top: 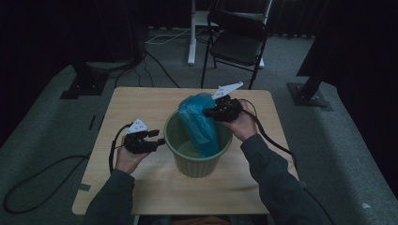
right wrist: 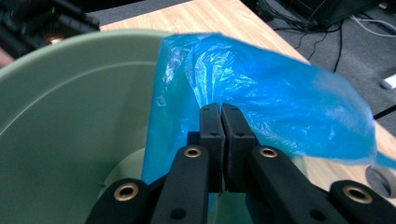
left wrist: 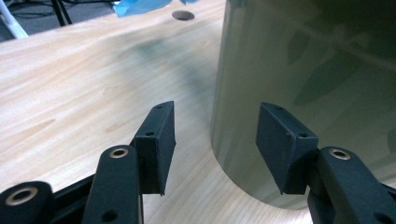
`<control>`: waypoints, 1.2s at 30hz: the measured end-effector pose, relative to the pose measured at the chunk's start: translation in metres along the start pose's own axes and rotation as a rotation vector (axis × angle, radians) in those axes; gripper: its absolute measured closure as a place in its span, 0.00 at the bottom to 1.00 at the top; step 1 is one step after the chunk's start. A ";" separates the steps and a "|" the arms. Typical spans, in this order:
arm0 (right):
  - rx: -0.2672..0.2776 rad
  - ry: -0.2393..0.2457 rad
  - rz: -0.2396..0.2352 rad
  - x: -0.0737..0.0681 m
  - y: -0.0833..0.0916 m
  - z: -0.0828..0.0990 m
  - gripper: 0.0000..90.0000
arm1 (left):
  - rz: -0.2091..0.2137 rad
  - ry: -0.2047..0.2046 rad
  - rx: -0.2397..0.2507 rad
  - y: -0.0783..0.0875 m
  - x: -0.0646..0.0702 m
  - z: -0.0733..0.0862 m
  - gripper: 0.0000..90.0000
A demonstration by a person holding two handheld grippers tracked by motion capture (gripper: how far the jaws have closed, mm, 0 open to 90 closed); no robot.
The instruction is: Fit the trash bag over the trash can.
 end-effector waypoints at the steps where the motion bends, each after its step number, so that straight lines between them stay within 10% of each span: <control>1: -0.002 -0.005 -0.007 0.000 0.000 0.002 0.98 | -0.002 0.003 0.006 0.002 -0.001 -0.002 0.52; 10: -0.099 0.020 -0.056 -0.011 -0.003 0.023 0.92 | 0.001 0.014 0.050 0.005 -0.003 -0.015 0.52; 15: -0.051 0.026 -0.070 -0.011 0.009 0.018 0.67 | 0.005 0.007 0.053 0.004 0.000 -0.016 0.52; 24: 0.041 -0.025 0.042 0.006 0.015 -0.011 0.58 | 0.006 0.018 0.058 0.005 -0.002 -0.014 0.52; 31: 0.009 -0.058 0.026 0.017 -0.012 -0.021 0.61 | 0.004 0.017 0.052 0.005 -0.002 -0.013 0.52; 36: -0.040 -0.051 0.049 0.019 -0.023 -0.018 0.84 | 0.002 0.019 0.055 0.006 -0.002 -0.013 0.52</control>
Point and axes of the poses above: each handheld gripper's, and its own axes: y roughly backward along the jaws, z roughly out of its underside, x roughly to its right, the point moved 2 cm from there along -y, roughly forward along the jaws, and after that the axes turned 5 degrees about y, right-handed, at the moved point
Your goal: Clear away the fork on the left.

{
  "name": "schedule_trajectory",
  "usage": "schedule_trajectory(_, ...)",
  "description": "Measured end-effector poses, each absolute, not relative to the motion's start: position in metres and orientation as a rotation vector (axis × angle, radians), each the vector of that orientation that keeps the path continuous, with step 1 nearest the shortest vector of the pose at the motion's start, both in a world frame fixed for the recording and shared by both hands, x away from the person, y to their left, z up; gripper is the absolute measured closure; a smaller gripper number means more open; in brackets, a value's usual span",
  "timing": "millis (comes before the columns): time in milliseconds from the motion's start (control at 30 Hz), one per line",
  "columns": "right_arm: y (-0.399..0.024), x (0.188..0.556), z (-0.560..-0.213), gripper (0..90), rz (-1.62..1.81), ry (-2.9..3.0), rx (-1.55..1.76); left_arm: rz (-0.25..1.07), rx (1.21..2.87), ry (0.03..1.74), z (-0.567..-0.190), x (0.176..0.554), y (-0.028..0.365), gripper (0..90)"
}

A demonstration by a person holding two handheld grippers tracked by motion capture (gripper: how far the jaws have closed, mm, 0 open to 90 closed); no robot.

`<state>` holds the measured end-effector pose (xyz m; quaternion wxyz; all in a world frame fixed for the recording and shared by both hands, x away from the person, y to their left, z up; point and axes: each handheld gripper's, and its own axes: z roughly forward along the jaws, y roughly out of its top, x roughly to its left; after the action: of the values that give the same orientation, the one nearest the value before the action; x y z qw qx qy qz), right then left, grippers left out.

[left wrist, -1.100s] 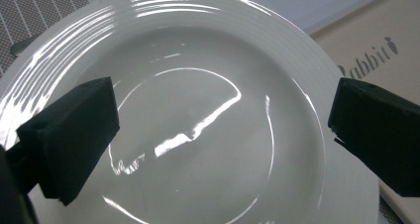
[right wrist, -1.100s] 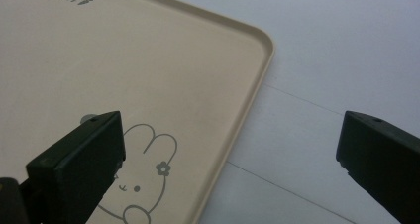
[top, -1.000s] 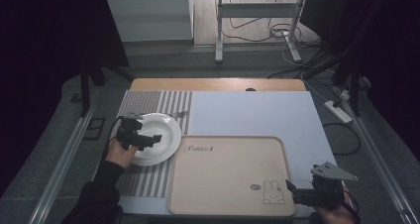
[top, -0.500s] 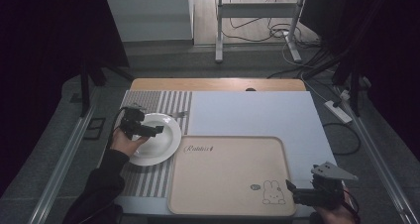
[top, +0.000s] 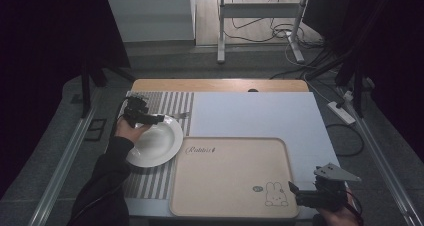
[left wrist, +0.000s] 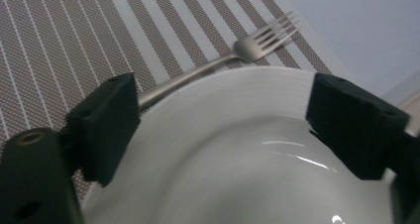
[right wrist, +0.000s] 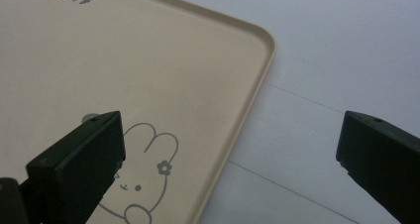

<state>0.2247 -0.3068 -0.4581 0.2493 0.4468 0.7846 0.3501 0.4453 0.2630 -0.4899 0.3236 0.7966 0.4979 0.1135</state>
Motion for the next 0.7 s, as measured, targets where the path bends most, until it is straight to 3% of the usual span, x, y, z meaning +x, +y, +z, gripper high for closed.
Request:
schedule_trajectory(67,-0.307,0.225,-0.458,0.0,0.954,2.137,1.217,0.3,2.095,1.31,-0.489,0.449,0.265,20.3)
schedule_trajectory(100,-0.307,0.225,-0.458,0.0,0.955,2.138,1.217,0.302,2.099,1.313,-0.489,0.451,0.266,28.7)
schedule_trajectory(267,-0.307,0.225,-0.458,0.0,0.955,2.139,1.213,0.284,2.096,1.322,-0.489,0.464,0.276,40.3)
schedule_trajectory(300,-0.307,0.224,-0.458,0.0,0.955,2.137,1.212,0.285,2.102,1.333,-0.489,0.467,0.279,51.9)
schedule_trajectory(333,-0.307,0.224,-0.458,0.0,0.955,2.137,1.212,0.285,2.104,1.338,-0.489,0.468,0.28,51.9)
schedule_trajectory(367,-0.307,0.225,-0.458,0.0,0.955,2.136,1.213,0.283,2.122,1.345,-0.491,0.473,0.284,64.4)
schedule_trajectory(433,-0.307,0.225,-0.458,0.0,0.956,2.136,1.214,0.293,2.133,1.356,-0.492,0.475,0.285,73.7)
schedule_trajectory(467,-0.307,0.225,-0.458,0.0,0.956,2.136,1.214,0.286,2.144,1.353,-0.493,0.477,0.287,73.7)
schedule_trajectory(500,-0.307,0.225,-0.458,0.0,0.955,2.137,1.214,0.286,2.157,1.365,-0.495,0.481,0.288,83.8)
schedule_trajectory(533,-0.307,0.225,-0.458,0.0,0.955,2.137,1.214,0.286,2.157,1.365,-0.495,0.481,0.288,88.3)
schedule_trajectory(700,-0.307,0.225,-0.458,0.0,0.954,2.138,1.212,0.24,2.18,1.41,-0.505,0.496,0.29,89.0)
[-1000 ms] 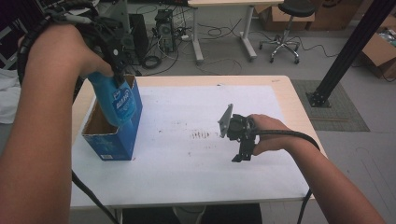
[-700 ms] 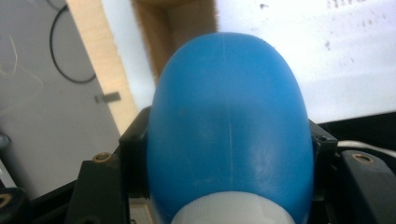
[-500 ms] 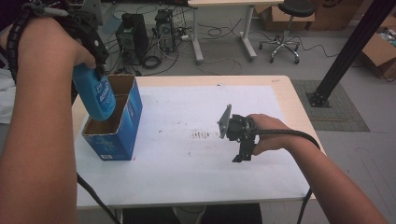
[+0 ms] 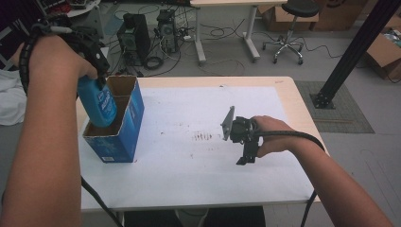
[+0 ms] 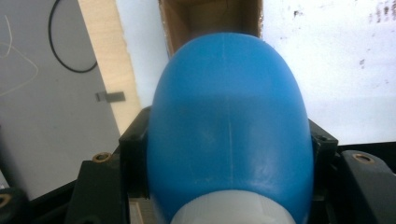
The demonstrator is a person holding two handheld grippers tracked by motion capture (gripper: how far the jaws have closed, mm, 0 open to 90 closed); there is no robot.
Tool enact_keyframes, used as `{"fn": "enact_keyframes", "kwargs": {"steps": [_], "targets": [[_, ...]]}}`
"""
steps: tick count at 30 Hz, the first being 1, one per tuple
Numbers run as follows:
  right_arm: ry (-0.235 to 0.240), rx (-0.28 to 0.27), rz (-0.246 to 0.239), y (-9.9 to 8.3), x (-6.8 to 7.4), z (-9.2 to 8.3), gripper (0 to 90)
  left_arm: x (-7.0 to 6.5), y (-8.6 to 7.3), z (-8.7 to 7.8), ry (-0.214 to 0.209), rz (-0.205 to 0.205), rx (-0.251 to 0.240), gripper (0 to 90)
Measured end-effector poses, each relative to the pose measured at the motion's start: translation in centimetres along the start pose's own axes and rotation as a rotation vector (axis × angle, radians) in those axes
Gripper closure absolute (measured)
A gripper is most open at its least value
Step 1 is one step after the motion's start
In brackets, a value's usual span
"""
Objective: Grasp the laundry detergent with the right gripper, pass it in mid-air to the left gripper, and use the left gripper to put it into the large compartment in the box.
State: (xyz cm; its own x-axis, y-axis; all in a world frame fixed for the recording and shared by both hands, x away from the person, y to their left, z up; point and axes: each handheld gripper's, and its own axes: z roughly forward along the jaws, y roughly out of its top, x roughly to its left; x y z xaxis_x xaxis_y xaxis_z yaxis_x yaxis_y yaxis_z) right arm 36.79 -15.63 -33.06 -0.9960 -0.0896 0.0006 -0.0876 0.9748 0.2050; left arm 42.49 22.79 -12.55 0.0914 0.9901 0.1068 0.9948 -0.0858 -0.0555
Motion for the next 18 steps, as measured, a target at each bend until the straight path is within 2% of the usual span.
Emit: {"fn": "enact_keyframes", "kwargs": {"steps": [4, 8, 15, 18], "targets": [[0.000, 0.004, 0.000, -0.1, 0.1, 0.0, 0.0, 0.2, 0.3, 1.1, 0.003, 0.001, 0.005, 38.1], [0.000, 0.001, 0.003, -0.2, 0.0, 0.0, 0.0, 0.1, 0.6, 2.4, -0.011, -0.001, -0.001, 38.1], [-0.001, 0.003, 0.004, -0.2, 0.0, 0.1, 0.0, -0.1, 1.2, 4.7, -0.001, 0.010, 0.016, 38.1], [-0.002, 0.001, 0.005, -0.3, 0.0, 0.0, 0.0, 0.0, 1.4, 5.9, -0.009, 0.008, 0.023, 38.1]]}}
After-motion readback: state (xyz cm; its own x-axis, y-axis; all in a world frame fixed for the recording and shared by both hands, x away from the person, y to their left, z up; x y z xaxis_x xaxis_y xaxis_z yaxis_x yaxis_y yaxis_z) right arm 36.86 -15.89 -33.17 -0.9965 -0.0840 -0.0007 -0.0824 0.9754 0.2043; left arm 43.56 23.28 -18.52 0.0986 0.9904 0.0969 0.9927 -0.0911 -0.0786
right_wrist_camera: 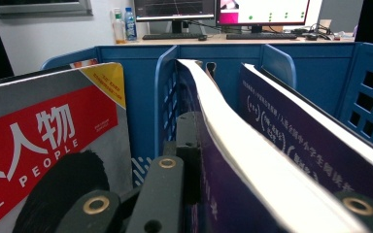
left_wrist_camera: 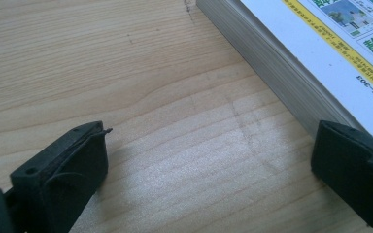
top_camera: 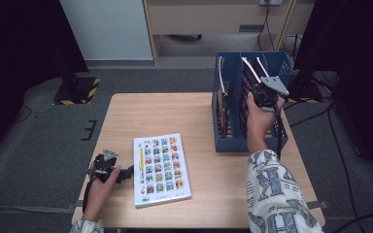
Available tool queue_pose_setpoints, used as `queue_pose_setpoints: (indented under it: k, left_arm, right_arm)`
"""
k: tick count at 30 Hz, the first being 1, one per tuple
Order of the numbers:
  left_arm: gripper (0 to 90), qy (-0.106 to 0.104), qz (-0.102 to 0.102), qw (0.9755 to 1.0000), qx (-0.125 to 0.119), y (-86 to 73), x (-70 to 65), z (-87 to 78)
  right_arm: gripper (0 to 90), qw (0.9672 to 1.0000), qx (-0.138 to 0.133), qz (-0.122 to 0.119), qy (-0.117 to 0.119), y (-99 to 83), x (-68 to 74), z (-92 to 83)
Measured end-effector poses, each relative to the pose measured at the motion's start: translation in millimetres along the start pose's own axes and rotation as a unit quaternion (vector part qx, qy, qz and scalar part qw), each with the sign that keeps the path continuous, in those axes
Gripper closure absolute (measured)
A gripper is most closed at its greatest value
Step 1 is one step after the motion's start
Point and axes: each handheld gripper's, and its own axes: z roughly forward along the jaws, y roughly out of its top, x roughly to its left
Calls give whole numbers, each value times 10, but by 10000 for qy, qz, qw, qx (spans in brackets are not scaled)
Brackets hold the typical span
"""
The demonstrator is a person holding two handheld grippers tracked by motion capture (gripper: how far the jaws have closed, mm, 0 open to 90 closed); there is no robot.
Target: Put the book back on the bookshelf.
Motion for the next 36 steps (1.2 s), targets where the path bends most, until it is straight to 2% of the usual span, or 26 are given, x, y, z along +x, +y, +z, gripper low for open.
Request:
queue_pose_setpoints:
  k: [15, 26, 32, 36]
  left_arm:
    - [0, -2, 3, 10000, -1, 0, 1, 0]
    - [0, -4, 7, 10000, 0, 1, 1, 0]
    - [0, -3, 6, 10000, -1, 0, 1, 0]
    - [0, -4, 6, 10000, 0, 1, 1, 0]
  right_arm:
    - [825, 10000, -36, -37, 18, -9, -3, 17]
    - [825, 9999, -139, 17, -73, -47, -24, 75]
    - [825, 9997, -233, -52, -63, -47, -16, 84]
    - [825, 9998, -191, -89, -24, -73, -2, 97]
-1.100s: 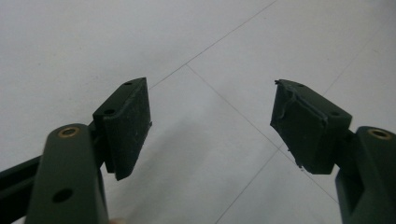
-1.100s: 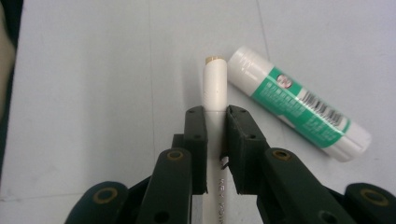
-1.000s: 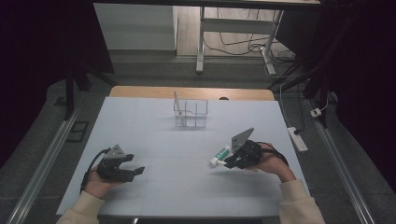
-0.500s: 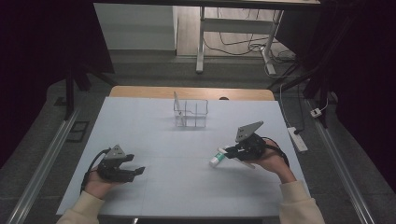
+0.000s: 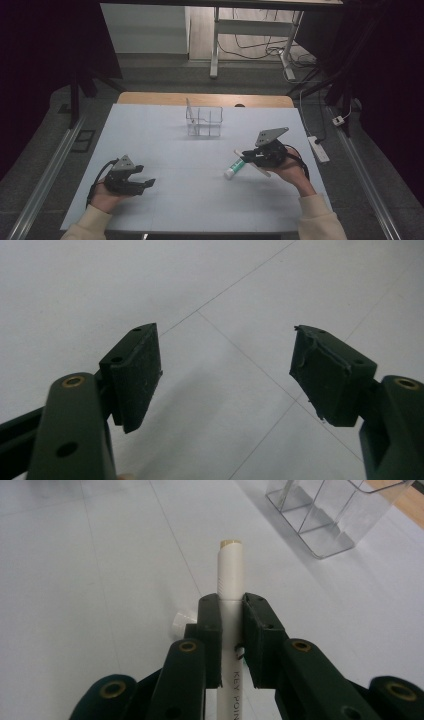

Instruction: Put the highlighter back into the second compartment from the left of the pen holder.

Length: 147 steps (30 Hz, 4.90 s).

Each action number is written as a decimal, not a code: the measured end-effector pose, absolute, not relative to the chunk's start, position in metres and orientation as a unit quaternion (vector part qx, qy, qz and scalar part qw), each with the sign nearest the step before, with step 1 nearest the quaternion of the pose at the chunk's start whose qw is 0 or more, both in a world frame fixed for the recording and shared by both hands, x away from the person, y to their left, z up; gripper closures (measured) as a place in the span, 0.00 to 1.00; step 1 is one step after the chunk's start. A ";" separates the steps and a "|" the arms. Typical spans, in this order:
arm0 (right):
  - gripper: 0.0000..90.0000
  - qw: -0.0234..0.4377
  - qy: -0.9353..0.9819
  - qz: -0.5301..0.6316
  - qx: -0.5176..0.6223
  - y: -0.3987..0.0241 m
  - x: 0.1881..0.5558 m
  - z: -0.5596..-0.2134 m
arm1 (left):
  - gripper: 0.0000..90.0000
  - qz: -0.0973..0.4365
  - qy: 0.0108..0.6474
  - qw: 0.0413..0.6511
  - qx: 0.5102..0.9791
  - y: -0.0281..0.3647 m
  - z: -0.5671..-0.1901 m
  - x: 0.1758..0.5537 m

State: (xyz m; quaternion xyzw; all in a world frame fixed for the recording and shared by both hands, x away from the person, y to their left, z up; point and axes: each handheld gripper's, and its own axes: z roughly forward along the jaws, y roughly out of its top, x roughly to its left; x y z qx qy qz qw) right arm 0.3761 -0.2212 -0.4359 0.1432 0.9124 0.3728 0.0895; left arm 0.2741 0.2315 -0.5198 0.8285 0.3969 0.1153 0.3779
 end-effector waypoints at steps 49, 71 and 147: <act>0.86 0.180 0.821 0.485 0.243 -0.212 0.392 -0.413 | 0.31 0.116 0.399 0.380 0.827 0.233 -0.519 0.275; 0.86 0.190 0.804 0.505 0.251 -0.196 0.405 -0.401 | 0.31 0.115 0.401 0.381 0.825 0.233 -0.519 0.275; 0.86 0.197 0.773 0.549 0.249 -0.129 0.449 -0.388 | 0.31 0.114 0.400 0.382 0.826 0.234 -0.520 0.275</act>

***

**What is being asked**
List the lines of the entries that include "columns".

**Answer section**
  "timing": "millis (comes before the columns): time in milliseconds from the motion's start (control at 30 Hz), one per line",
  "columns": "right_arm: y (-0.399..0.024), x (0.188..0.556), z (-0.560..-0.213), gripper (0..90), rz (-1.62..1.81), ry (-2.9..3.0), rx (-1.55..1.76); left_arm: rz (-0.25..1.07), rx (1.21..2.87), ry (0.03..1.74), z (-0.567..-0.190), x (0.176..0.554), y (-0.028..0.365), gripper (0..90)"

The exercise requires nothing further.